Items from a dataset
········

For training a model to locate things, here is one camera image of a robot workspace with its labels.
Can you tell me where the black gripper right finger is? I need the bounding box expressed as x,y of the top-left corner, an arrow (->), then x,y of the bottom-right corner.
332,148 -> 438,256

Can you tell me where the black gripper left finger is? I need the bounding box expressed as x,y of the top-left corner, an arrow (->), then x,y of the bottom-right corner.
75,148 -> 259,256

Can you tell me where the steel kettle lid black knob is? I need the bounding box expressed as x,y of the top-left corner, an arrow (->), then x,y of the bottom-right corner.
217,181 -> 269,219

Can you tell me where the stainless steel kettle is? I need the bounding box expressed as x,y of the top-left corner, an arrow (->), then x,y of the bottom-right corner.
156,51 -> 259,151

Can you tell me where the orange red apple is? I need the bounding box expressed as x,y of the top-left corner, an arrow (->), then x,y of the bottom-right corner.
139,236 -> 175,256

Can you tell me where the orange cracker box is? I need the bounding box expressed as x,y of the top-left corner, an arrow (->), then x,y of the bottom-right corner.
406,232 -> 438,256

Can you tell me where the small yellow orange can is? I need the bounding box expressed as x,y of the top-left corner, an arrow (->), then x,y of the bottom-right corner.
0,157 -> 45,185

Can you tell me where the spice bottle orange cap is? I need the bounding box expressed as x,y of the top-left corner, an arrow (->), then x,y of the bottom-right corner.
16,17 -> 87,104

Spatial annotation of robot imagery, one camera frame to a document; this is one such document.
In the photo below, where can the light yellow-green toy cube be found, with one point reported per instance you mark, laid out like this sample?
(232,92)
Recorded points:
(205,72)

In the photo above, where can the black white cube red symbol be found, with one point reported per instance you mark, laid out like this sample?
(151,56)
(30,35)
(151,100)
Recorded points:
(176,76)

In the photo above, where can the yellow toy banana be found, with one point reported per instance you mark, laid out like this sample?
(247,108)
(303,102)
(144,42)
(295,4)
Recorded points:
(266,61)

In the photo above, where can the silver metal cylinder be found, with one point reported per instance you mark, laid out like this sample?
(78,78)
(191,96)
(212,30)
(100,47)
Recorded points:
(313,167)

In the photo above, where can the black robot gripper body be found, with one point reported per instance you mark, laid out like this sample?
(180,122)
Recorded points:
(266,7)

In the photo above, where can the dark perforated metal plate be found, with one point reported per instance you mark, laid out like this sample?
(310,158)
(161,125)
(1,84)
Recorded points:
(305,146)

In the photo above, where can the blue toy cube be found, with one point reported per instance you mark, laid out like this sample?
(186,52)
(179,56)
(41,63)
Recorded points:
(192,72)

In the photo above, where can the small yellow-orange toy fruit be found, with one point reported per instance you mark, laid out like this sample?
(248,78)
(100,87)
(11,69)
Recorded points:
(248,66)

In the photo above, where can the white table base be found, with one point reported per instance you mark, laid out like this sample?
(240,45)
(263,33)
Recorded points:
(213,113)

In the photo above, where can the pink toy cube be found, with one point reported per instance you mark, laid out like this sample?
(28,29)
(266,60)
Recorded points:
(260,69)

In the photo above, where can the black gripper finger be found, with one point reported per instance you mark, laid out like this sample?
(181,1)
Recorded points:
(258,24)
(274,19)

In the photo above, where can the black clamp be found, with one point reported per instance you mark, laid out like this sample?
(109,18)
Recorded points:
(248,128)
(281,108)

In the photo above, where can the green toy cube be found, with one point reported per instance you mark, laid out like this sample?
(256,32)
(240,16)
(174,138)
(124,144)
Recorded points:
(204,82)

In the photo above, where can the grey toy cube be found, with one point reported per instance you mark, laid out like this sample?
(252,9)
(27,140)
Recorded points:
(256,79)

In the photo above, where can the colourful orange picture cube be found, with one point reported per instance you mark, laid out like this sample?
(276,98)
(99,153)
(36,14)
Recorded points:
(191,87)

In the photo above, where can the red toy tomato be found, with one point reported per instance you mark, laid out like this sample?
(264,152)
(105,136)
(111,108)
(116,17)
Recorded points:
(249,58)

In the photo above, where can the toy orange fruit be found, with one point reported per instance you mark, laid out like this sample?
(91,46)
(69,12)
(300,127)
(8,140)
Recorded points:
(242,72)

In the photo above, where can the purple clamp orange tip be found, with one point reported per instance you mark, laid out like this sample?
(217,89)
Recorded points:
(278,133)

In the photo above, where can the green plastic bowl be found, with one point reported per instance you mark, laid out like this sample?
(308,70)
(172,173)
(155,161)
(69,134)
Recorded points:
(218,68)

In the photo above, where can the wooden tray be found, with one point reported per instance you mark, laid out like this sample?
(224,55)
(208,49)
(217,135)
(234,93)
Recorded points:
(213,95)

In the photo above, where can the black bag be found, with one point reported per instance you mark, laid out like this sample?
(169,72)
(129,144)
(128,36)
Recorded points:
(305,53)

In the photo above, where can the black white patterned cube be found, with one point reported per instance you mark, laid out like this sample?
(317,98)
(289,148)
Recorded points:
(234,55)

········

The count of lines in the records above holding the word "camera" should be reported as a number, with nothing added.

2